__What to work on__:
Give back exactly the lines of the entries below from the line with "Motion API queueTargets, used" to the line with "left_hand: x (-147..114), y", inclusive, and only those.

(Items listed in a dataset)
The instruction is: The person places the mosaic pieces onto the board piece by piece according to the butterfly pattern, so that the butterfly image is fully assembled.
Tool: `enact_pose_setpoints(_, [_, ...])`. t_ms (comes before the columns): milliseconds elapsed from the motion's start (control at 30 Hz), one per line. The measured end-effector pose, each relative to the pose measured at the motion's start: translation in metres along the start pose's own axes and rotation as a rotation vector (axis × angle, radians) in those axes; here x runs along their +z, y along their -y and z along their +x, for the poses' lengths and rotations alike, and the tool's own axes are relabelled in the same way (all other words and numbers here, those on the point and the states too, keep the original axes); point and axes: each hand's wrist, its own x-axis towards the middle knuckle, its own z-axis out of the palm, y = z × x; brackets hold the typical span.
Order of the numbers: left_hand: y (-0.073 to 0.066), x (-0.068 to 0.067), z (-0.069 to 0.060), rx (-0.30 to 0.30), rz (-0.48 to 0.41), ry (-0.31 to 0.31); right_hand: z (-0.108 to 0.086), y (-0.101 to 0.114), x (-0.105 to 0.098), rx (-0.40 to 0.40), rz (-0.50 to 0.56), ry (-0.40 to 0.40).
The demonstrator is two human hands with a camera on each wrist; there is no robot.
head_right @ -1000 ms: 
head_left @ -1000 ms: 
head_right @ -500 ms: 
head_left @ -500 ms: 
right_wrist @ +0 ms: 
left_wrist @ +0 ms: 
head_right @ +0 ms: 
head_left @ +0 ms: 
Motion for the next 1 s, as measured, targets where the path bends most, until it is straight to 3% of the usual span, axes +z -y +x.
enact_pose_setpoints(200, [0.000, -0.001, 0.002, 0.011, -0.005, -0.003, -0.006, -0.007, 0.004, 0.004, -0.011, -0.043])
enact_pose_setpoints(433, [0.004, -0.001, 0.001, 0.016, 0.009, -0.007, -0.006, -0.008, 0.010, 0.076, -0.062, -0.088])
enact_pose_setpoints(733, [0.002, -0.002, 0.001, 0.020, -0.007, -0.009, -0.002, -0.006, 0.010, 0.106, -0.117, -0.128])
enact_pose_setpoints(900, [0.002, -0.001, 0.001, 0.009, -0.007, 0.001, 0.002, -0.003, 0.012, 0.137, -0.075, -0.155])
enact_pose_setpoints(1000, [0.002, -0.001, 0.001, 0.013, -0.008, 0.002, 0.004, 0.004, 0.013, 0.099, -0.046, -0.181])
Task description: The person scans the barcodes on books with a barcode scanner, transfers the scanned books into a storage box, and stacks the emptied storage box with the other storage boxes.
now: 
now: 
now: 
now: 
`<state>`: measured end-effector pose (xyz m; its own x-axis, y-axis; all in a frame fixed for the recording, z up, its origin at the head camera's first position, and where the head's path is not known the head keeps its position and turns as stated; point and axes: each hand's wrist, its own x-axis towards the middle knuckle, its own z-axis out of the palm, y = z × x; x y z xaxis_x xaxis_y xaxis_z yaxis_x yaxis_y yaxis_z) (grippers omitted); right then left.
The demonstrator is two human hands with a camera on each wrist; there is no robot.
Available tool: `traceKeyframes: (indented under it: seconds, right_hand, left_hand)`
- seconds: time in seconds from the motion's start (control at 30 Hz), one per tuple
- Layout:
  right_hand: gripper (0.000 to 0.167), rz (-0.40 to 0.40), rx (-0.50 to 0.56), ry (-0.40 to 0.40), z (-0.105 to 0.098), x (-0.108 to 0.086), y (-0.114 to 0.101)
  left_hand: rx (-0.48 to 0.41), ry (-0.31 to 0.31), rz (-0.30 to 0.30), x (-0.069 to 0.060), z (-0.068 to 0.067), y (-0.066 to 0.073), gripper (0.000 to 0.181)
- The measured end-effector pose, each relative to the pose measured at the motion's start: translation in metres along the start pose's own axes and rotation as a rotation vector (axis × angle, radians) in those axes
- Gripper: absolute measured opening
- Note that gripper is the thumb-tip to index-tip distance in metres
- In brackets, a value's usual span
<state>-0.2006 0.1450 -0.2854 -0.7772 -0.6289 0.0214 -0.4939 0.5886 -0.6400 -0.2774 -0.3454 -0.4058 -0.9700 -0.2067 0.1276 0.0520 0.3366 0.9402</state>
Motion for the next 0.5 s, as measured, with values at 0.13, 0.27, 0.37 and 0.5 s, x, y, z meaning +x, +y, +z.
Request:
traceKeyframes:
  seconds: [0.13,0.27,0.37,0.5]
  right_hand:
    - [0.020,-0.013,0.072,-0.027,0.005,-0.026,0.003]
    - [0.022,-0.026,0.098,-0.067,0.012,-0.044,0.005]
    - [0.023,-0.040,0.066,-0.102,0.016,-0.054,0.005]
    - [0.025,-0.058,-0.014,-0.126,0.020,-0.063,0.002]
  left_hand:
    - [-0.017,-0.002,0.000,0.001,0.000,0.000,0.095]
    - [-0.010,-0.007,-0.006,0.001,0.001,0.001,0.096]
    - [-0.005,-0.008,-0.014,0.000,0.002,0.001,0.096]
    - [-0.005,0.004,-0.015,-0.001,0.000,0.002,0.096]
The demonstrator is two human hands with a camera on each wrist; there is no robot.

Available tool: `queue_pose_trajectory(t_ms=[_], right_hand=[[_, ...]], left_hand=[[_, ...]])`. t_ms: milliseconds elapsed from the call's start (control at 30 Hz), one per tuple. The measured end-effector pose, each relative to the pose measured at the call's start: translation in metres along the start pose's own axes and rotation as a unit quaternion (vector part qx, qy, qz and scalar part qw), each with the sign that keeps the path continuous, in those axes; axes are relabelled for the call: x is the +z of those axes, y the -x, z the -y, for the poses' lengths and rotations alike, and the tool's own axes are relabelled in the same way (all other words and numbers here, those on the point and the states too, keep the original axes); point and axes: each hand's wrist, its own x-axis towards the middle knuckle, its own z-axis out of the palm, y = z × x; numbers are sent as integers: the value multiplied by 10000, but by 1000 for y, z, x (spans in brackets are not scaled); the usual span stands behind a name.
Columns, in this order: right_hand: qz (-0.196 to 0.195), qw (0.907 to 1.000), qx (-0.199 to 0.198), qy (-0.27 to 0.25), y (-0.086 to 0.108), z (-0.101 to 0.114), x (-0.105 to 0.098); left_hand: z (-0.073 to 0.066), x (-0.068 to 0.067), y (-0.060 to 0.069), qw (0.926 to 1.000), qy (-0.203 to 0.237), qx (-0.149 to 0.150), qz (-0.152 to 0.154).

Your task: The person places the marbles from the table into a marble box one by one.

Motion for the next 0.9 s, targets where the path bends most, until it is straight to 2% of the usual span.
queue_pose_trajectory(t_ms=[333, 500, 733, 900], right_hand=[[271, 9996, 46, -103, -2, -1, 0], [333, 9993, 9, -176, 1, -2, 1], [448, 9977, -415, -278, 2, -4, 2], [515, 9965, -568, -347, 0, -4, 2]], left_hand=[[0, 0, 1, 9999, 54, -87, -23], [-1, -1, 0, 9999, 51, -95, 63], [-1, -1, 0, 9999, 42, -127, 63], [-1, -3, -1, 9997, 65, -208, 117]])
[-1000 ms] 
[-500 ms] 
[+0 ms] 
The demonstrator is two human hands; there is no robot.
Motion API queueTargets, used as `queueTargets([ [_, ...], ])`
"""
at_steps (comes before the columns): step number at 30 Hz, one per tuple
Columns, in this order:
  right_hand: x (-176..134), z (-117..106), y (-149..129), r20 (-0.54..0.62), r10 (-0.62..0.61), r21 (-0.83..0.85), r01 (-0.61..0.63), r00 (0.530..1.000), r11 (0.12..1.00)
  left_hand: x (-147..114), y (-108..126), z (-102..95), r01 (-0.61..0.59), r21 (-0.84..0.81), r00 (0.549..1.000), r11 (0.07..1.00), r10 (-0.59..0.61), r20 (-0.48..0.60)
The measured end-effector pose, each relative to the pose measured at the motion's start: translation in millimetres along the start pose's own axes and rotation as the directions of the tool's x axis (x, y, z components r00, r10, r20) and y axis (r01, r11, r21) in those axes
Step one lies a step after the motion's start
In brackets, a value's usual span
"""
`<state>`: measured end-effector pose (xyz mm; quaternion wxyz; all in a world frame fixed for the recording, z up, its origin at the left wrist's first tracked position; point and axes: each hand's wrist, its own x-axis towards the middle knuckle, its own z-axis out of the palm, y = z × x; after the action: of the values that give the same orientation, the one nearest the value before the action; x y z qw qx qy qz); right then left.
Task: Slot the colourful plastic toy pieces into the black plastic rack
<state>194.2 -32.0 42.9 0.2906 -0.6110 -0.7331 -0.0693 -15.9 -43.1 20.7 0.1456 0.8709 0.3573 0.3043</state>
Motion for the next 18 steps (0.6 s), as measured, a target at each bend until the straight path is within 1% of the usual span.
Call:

__Response area__:
Motion API queueTargets, used as `queueTargets([ [_, ...], ])`
"""
at_steps (comes before the columns): step number at 30 Hz, one per tuple
Columns, in this order:
  right_hand: x (-176..134), z (-117..106), y (-149..129), r20 (-0.54..0.62), r10 (-0.62..0.61), r21 (-0.83..0.85), r01 (-0.61..0.63), r00 (0.530..1.000), r11 (0.12..1.00)
  left_hand: x (-147..114), y (-108..126), z (-102..95), r01 (-0.61..0.59), r21 (-0.84..0.81), r00 (0.549..1.000), r11 (0.07..1.00), r10 (-0.59..0.61), r20 (-0.48..0.60)

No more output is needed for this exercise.